PROBLEM DETAILS.
Retype, word for word, every line of the records below starting at the one that contains "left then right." and ending at the one that contains "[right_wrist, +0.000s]"; include both of those lines and nothing more.

= = = =

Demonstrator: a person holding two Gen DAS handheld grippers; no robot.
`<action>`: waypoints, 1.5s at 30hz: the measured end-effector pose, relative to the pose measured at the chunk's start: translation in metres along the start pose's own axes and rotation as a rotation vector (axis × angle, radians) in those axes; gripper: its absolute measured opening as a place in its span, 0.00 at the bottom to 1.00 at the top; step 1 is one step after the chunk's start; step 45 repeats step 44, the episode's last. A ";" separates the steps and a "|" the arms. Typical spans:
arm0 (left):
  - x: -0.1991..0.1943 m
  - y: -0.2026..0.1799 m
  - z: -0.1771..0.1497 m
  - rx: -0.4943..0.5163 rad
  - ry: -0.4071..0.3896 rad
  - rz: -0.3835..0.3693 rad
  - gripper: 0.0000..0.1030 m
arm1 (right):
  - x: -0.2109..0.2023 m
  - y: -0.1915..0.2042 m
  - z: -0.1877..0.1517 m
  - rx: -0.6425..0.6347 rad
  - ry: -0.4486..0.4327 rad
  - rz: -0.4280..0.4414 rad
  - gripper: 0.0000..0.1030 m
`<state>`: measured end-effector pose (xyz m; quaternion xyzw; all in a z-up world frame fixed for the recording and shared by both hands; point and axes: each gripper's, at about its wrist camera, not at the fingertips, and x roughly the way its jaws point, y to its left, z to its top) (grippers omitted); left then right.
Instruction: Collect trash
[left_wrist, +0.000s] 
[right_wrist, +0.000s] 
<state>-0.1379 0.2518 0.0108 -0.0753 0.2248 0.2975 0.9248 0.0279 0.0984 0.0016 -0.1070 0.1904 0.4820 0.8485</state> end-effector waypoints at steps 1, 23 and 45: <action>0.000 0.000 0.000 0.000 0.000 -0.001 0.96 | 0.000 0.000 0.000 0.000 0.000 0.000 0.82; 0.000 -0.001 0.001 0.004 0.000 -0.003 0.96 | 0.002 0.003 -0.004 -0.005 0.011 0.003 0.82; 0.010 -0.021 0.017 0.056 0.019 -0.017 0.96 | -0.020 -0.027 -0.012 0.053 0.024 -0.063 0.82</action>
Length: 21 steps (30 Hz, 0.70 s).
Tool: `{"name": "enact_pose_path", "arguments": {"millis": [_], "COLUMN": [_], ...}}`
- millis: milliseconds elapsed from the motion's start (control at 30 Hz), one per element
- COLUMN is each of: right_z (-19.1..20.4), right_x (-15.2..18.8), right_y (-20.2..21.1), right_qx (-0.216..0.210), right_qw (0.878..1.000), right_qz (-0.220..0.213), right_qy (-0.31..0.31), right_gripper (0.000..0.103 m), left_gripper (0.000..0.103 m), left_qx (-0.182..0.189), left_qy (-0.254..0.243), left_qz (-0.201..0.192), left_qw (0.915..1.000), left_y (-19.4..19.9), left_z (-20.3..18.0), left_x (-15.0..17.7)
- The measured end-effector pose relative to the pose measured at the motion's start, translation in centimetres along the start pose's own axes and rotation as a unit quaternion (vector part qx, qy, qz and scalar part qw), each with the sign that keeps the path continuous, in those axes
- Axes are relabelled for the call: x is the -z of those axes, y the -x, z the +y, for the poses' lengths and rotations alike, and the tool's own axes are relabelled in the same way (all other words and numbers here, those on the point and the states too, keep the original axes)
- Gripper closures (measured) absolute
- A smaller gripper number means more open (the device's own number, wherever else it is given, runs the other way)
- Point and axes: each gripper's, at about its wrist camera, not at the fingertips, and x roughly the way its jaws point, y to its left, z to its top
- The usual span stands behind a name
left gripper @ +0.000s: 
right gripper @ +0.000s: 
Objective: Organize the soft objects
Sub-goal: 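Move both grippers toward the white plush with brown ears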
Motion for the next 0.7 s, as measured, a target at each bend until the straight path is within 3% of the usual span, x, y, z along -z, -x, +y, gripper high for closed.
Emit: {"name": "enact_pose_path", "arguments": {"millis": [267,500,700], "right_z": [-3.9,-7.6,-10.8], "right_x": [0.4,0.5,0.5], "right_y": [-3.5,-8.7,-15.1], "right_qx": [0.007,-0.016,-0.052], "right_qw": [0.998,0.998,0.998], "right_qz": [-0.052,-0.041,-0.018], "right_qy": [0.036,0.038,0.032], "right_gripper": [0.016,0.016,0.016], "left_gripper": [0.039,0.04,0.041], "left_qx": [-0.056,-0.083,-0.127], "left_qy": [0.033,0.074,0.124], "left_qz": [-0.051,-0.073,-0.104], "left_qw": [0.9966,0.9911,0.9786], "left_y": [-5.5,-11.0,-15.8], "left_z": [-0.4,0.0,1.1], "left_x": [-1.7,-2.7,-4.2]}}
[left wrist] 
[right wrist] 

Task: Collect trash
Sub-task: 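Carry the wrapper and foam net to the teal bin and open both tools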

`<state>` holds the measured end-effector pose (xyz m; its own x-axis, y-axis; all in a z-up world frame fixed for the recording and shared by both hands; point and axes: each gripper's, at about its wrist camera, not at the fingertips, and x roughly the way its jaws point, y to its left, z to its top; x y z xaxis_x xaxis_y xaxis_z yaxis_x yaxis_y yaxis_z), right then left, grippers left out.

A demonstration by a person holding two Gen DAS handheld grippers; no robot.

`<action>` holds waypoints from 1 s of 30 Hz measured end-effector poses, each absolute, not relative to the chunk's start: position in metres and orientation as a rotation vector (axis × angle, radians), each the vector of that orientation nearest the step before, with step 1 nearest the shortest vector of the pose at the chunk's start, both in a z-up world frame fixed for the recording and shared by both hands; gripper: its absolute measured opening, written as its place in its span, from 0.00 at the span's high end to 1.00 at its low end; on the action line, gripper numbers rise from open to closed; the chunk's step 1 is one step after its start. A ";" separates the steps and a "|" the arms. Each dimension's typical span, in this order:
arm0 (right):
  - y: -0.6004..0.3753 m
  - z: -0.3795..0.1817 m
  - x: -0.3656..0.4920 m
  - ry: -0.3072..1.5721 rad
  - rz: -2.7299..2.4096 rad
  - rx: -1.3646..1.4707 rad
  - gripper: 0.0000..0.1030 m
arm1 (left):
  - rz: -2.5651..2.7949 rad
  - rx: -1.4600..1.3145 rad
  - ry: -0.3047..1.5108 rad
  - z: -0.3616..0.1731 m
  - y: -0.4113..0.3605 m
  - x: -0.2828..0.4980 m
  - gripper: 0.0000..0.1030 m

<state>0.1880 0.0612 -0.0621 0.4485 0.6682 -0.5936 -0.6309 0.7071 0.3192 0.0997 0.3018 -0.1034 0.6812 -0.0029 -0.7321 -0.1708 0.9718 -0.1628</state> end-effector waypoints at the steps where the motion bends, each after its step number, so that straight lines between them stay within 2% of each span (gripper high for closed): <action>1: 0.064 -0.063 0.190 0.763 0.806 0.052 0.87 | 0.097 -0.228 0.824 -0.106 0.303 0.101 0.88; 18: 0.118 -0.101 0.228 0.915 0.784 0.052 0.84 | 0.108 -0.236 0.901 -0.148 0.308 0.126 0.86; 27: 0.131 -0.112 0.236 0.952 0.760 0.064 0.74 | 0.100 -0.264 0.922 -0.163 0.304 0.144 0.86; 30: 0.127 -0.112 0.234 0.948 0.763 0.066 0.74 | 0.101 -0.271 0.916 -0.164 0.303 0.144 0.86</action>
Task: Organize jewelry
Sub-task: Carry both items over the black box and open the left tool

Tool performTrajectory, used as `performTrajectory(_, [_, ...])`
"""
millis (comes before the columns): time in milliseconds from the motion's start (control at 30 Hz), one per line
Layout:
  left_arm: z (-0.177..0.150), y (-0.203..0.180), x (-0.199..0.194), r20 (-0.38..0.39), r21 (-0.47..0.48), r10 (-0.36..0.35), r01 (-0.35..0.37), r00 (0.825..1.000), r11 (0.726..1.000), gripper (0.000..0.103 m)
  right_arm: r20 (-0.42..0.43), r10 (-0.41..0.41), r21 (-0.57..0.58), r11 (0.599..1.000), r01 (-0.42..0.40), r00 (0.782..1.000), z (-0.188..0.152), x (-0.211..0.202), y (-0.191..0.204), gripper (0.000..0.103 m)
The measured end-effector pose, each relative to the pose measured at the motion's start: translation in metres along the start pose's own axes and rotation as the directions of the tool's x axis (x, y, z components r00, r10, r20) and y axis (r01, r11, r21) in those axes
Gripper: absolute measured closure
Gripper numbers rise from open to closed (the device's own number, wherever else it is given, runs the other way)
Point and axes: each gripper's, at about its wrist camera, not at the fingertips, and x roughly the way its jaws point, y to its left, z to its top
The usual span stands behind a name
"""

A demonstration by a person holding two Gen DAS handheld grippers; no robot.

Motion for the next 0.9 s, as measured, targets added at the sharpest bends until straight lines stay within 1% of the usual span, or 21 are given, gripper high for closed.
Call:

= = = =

REPLY.
`<state>`: measured end-effector pose (xyz m; quaternion xyzw; all in a z-up world frame fixed for the recording and shared by both hands; point and axes: each gripper's, at about its wrist camera, not at the fingertips, and x roughly the way its jaws point, y to its left, z to its top) (grippers omitted); left then right.
Instruction: Collect trash
[left_wrist, +0.000s] 
[right_wrist, +0.000s] 

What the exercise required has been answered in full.